B. The Presence of Plasmids
- Structure to Function: Plasmids are small, circular loops of DNA that are separate from the main bacterial chromosome.
- Ease of Manipulation: Because they are small and distinct, plasmids are easy to extract from a bacterial cell, "cut" open using enzymes, and "paste" new genes into.
- Once the new gene is in the plasmid, it can be easily inserted back into a bacterium. The bacterium will then follow the instructions in the plasmid to produce the new protein.
C. Universal Genetic Code
- The DNA code is the same for all living things (it is "universal").

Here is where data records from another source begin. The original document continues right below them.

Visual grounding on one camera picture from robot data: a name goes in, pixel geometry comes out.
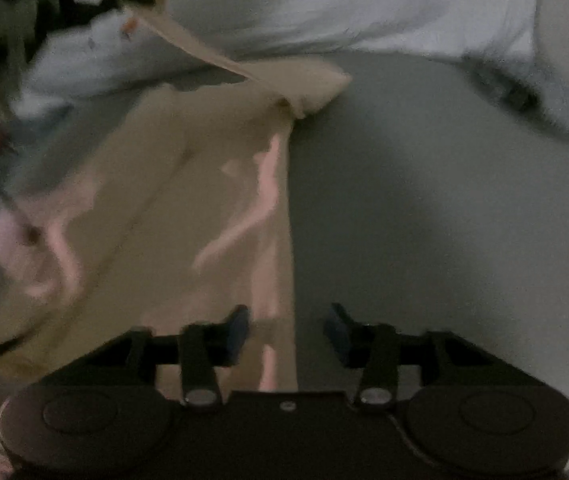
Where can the grey checked garment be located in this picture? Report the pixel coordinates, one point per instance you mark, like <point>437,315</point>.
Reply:
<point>557,105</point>

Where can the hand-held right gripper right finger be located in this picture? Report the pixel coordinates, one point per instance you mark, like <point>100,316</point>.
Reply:
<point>338,334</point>

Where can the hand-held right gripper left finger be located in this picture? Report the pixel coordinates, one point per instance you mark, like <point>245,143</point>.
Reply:
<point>237,334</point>

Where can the cream yellow shirt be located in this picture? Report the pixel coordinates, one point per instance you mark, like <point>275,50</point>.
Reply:
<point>164,185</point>

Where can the pale blue carrot-print sheet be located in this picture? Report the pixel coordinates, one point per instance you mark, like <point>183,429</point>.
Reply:
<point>364,5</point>

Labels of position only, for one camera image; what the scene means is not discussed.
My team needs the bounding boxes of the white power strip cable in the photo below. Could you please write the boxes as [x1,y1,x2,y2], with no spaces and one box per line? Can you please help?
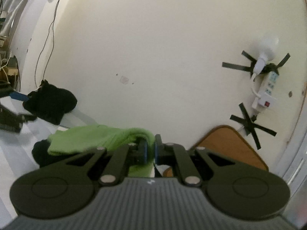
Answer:
[250,77,262,115]

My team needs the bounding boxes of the brown padded mat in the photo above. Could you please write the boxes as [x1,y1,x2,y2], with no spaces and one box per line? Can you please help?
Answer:
[163,125,269,178]

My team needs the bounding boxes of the wooden shelf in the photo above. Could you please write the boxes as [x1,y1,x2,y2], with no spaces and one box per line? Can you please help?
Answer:
[0,55,20,77]

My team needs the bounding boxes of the white light bulb with socket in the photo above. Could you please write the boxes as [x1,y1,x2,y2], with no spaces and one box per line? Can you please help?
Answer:
[252,37,280,77]

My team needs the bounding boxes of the black tape strip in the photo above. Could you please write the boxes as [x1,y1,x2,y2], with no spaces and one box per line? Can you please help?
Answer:
[242,50,258,61]
[222,62,255,73]
[276,53,291,67]

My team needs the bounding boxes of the white power strip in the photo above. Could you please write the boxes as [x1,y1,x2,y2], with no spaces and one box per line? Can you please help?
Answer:
[252,71,280,109]

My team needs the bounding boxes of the thin black wall cable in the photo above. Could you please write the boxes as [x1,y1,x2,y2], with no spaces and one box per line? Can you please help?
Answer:
[35,0,69,89]

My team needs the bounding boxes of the striped grey bed sheet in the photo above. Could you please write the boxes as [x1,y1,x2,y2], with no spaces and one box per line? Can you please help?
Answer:
[0,96,96,221]

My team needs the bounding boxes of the black crumpled garment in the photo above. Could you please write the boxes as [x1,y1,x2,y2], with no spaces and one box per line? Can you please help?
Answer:
[23,79,78,125]

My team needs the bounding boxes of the dark cloth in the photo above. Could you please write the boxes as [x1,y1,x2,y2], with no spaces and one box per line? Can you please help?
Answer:
[32,140,70,168]

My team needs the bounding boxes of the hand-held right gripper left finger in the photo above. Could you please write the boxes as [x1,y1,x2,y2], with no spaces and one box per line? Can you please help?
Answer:
[65,140,149,186]

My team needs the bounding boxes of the green knitted sweater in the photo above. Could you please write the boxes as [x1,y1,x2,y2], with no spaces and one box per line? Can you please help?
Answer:
[47,124,156,178]

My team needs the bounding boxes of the black tape cross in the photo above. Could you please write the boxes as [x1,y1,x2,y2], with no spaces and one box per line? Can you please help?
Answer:
[230,103,277,149]

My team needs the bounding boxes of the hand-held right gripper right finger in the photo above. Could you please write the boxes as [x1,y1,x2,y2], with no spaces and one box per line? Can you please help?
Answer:
[155,134,237,187]

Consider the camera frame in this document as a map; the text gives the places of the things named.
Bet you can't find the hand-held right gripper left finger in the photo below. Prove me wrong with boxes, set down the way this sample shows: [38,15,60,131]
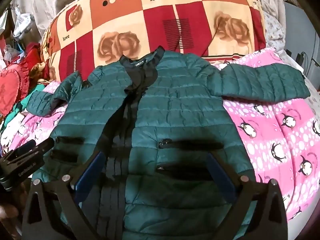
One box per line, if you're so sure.
[21,152,107,240]

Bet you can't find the red cloth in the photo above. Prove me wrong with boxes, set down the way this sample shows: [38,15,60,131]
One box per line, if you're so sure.
[12,42,42,83]

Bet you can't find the pink penguin print blanket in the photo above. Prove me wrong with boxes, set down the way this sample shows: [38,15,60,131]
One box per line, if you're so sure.
[0,47,320,222]

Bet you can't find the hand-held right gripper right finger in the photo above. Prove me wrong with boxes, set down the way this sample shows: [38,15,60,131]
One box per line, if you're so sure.
[206,152,288,240]

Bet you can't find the dark green puffer jacket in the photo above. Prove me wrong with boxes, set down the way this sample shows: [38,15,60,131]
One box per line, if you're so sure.
[26,45,311,240]

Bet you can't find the red heart pillow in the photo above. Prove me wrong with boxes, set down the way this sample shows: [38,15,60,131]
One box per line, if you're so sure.
[0,68,28,117]

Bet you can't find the golden satin cloth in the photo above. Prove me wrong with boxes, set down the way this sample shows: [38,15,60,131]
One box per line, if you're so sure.
[31,61,54,85]

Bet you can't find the rose print checked quilt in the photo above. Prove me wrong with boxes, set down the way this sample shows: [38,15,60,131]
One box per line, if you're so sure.
[41,0,267,83]

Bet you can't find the teal cloth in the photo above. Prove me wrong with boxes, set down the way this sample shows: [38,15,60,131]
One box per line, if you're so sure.
[4,84,49,127]

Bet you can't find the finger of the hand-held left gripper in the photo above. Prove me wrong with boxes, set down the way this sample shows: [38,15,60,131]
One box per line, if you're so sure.
[32,137,55,157]
[10,139,36,155]

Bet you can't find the white floral pillow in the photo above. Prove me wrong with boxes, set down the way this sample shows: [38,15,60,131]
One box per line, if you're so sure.
[261,11,288,54]

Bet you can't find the clear plastic bag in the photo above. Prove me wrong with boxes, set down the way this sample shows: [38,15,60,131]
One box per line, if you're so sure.
[11,6,37,43]

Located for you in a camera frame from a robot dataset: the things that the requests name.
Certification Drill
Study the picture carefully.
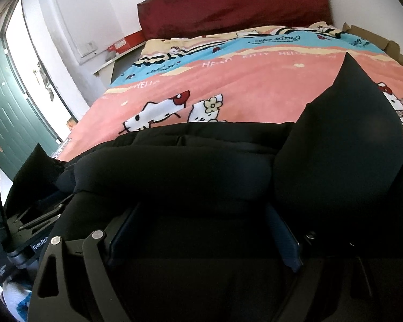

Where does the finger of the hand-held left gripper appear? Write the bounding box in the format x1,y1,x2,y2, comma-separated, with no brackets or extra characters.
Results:
19,213,64,231
16,204,60,225

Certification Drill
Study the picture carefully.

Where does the blue patterned garment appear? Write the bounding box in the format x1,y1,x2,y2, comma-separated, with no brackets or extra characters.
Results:
1,268,34,310

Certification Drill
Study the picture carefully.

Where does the black hooded puffer jacket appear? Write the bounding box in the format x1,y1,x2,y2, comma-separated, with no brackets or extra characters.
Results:
3,53,403,322

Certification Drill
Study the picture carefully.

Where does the pink cartoon cat printed blanket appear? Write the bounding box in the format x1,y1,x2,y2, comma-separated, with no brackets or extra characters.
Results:
55,22,403,162

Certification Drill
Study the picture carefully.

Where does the dark red bed headboard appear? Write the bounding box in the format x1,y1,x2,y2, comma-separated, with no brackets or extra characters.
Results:
136,0,333,40

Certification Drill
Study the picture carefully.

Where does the brown cardboard sheet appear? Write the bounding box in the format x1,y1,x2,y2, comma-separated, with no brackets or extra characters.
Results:
342,22,403,75

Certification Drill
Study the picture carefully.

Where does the red box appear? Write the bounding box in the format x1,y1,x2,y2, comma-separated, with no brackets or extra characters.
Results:
106,30,145,54

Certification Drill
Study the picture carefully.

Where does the white bedside shelf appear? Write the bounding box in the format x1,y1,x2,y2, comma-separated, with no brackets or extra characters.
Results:
93,45,145,85

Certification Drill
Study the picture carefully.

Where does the green panelled door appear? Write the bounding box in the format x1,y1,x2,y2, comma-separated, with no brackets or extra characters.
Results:
0,38,60,182

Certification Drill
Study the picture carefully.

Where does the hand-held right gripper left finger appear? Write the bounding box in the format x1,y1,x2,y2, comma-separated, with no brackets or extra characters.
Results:
30,204,141,322

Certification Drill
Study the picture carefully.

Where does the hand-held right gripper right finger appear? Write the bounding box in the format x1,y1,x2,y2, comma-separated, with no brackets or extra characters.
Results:
266,205,377,322

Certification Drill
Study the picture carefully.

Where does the white wall switch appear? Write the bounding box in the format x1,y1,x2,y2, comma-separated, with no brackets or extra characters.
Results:
76,40,96,58

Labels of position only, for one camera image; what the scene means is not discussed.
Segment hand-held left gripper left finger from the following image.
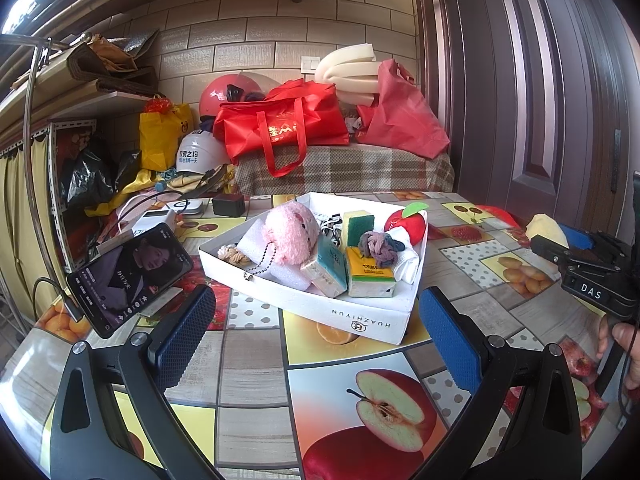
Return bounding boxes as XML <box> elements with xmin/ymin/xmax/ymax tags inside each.
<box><xmin>50</xmin><ymin>284</ymin><xmax>226</xmax><ymax>480</ymax></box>

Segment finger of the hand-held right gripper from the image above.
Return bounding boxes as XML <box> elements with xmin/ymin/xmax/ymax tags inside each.
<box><xmin>530</xmin><ymin>234</ymin><xmax>576</xmax><ymax>267</ymax></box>
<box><xmin>555</xmin><ymin>222</ymin><xmax>601</xmax><ymax>251</ymax></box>

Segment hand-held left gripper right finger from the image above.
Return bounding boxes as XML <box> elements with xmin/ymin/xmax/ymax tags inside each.
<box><xmin>419</xmin><ymin>287</ymin><xmax>583</xmax><ymax>480</ymax></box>

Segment cream round sponge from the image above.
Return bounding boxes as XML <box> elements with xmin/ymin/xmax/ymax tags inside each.
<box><xmin>526</xmin><ymin>213</ymin><xmax>571</xmax><ymax>248</ymax></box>

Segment white cloth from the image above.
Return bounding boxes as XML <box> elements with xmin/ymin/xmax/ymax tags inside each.
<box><xmin>392</xmin><ymin>230</ymin><xmax>421</xmax><ymax>283</ymax></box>

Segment white cardboard box tray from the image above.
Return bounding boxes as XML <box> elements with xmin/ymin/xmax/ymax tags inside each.
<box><xmin>198</xmin><ymin>191</ymin><xmax>430</xmax><ymax>346</ymax></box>

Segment yellow tissue packet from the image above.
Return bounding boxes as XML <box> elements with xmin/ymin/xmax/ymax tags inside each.
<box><xmin>346</xmin><ymin>247</ymin><xmax>398</xmax><ymax>299</ymax></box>

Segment mauve rope knot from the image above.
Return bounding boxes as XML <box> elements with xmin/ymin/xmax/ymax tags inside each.
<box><xmin>358</xmin><ymin>231</ymin><xmax>408</xmax><ymax>269</ymax></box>

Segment red plush apple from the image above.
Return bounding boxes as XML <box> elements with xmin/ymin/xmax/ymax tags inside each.
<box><xmin>384</xmin><ymin>201</ymin><xmax>430</xmax><ymax>248</ymax></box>

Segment teal tissue packet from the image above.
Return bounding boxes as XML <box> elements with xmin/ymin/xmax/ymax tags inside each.
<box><xmin>300</xmin><ymin>235</ymin><xmax>349</xmax><ymax>298</ymax></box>

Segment yellow green scrub sponge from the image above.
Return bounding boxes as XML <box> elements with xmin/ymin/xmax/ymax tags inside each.
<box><xmin>342</xmin><ymin>210</ymin><xmax>376</xmax><ymax>250</ymax></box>

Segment pink plush toy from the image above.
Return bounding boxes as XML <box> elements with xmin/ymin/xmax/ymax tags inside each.
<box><xmin>244</xmin><ymin>202</ymin><xmax>321</xmax><ymax>285</ymax></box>

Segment cow print cloth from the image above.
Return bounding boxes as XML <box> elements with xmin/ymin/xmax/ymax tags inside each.
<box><xmin>317</xmin><ymin>212</ymin><xmax>346</xmax><ymax>248</ymax></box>

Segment person's right hand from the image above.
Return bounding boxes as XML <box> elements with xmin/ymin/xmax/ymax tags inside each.
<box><xmin>597</xmin><ymin>312</ymin><xmax>640</xmax><ymax>391</ymax></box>

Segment red packet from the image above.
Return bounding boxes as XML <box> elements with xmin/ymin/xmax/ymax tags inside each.
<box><xmin>472</xmin><ymin>205</ymin><xmax>523</xmax><ymax>228</ymax></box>

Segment fruit print tablecloth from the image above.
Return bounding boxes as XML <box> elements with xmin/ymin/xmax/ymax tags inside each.
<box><xmin>0</xmin><ymin>190</ymin><xmax>640</xmax><ymax>480</ymax></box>

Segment black smartphone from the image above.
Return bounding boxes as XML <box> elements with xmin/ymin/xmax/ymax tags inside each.
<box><xmin>66</xmin><ymin>224</ymin><xmax>195</xmax><ymax>339</ymax></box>

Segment white power bank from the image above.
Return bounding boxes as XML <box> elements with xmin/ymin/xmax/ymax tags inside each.
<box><xmin>132</xmin><ymin>209</ymin><xmax>178</xmax><ymax>233</ymax></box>

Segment brown wooden door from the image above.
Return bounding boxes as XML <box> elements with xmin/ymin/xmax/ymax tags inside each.
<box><xmin>415</xmin><ymin>0</ymin><xmax>640</xmax><ymax>261</ymax></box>

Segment black power adapter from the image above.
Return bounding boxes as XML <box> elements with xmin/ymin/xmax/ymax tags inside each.
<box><xmin>212</xmin><ymin>195</ymin><xmax>247</xmax><ymax>217</ymax></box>

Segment yellow plastic sheet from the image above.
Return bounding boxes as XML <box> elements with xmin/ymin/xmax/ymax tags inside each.
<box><xmin>85</xmin><ymin>167</ymin><xmax>168</xmax><ymax>218</ymax></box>

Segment white helmet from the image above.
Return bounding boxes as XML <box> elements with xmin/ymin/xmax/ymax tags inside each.
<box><xmin>175</xmin><ymin>129</ymin><xmax>233</xmax><ymax>173</ymax></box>

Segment black plastic bag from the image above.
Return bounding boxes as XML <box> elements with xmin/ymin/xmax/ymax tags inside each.
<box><xmin>62</xmin><ymin>147</ymin><xmax>141</xmax><ymax>208</ymax></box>

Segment metal shelf rack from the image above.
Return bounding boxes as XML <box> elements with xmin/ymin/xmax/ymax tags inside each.
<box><xmin>32</xmin><ymin>117</ymin><xmax>98</xmax><ymax>271</ymax></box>

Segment yellow curtain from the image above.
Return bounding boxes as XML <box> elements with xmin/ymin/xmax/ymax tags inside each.
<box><xmin>0</xmin><ymin>145</ymin><xmax>56</xmax><ymax>336</ymax></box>

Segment plaid covered bench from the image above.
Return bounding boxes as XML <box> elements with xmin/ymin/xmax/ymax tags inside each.
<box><xmin>234</xmin><ymin>145</ymin><xmax>456</xmax><ymax>196</ymax></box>

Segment yellow shopping bag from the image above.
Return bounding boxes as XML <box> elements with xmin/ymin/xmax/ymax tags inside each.
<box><xmin>138</xmin><ymin>95</ymin><xmax>193</xmax><ymax>172</ymax></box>

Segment red plastic bag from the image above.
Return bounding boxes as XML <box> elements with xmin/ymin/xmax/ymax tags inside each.
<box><xmin>356</xmin><ymin>58</ymin><xmax>451</xmax><ymax>161</ymax></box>

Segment red tote bag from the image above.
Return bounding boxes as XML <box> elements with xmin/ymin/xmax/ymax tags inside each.
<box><xmin>213</xmin><ymin>79</ymin><xmax>349</xmax><ymax>178</ymax></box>

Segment red helmet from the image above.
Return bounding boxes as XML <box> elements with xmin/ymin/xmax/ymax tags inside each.
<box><xmin>199</xmin><ymin>73</ymin><xmax>271</xmax><ymax>117</ymax></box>

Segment metal pole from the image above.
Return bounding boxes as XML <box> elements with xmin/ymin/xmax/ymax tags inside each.
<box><xmin>0</xmin><ymin>32</ymin><xmax>56</xmax><ymax>311</ymax></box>

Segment stack of cream foam sheets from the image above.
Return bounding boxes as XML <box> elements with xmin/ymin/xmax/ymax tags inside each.
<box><xmin>315</xmin><ymin>42</ymin><xmax>383</xmax><ymax>108</ymax></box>

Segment black phone cable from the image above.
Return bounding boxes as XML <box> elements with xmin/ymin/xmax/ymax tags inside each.
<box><xmin>32</xmin><ymin>277</ymin><xmax>83</xmax><ymax>328</ymax></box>

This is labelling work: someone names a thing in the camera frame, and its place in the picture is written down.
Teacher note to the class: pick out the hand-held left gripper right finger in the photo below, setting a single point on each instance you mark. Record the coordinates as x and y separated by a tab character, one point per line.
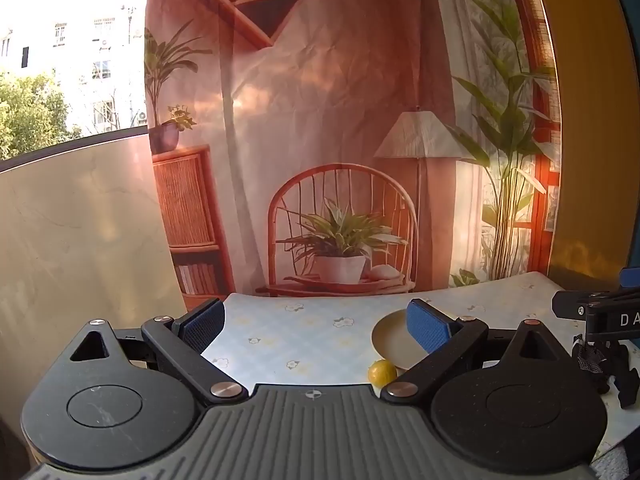
427	330

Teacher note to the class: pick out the fluffy white blanket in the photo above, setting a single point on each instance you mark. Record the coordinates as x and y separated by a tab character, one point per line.
612	462

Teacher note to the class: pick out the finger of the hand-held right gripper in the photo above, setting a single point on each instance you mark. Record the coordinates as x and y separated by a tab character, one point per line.
631	279
567	305

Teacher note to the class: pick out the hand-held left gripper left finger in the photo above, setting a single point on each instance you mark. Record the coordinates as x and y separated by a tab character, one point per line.
200	325

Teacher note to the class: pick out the yellowish green apple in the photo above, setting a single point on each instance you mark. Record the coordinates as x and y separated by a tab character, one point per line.
382	372

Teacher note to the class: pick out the beige marble panel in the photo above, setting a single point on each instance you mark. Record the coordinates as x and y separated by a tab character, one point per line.
75	235

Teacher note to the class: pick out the black dotted work glove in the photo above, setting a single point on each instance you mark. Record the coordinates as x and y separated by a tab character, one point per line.
617	370

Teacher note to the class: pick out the beige round plate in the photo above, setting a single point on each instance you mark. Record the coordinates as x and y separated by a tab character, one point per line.
390	337

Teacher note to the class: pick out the white apartment building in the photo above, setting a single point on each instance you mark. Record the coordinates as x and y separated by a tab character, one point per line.
100	35

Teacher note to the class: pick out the printed room scene backdrop cloth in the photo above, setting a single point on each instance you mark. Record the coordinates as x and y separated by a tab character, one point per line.
325	85

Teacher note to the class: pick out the brown wooden panel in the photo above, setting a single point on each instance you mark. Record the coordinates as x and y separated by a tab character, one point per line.
590	160

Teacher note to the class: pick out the floral light blue tablecloth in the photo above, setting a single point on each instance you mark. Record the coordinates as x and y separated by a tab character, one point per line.
310	330

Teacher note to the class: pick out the green tree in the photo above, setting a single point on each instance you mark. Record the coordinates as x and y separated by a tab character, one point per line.
30	110

This means a bacterium can read a human gene and assemble the exact same sequence of amino acids to make a human protein.
Key Equations
While there are few specific formulas for this sub-topic, you may be asked to calculate bacterial population growth.
- Bacterial Population Calculation: $N = N_0 \times 2^n$
- $N$: Final number of bacteria
- $N_0$: Initial number of bacteria
- $n$: Number of generations (calculated by: $\text{Total time} \div \text{Doubling time}$)
- Units: Bacteria are measured in whole numbers; time is usually in minutes or hours.
Common Mistakes to Avoid
- ❌ Wrong: Saying bacteria are used because they are "cheap."
- ✅ Right: Saying they are used because they have simple nutrient requirements and rapid reproduction rates.
- ❌ Wrong: Thinking the plasmid is the same thing as the main bacterial DNA.
- ✅ Right: Identifying the plasmid as a small, extra-chromosomal piece of DNA used as a vector.
- ❌ Wrong: Suggesting that genetic modification changes the "species" of the bacteria.
- ✅ Right: Explaining that it allows the bacteria to produce specific human proteins while remaining bacteria.
Exam Tips
- Command Words:
- "State": If asked to "State why bacteria are used," keep it simple: "Rapid reproduction" or "Presence of plasmids."
- "Suggest": If asked to "Suggest why people prefer using bacteria over sheep for insulin," mention the ethical concerns or cost-effectiveness.
- Typical Questions: You are likely to see questions asking you to identify parts of a bacterial cell (specifically the plasmid) or to explain the benefits of using bacteria in a fermenter.
- Real-World Context: Human Insulin is the most common example used in exams. Be prepared to explain how bacteria are the "factory" that produces it.
- Numerical Values: Be comfortable with large numbers. In 24 hours, a single bacterium can theoretically produce millions of offspring; ensure you can work with values like $2 \times 10^6$ or large growth constants (e.g., 2000.0 units of product).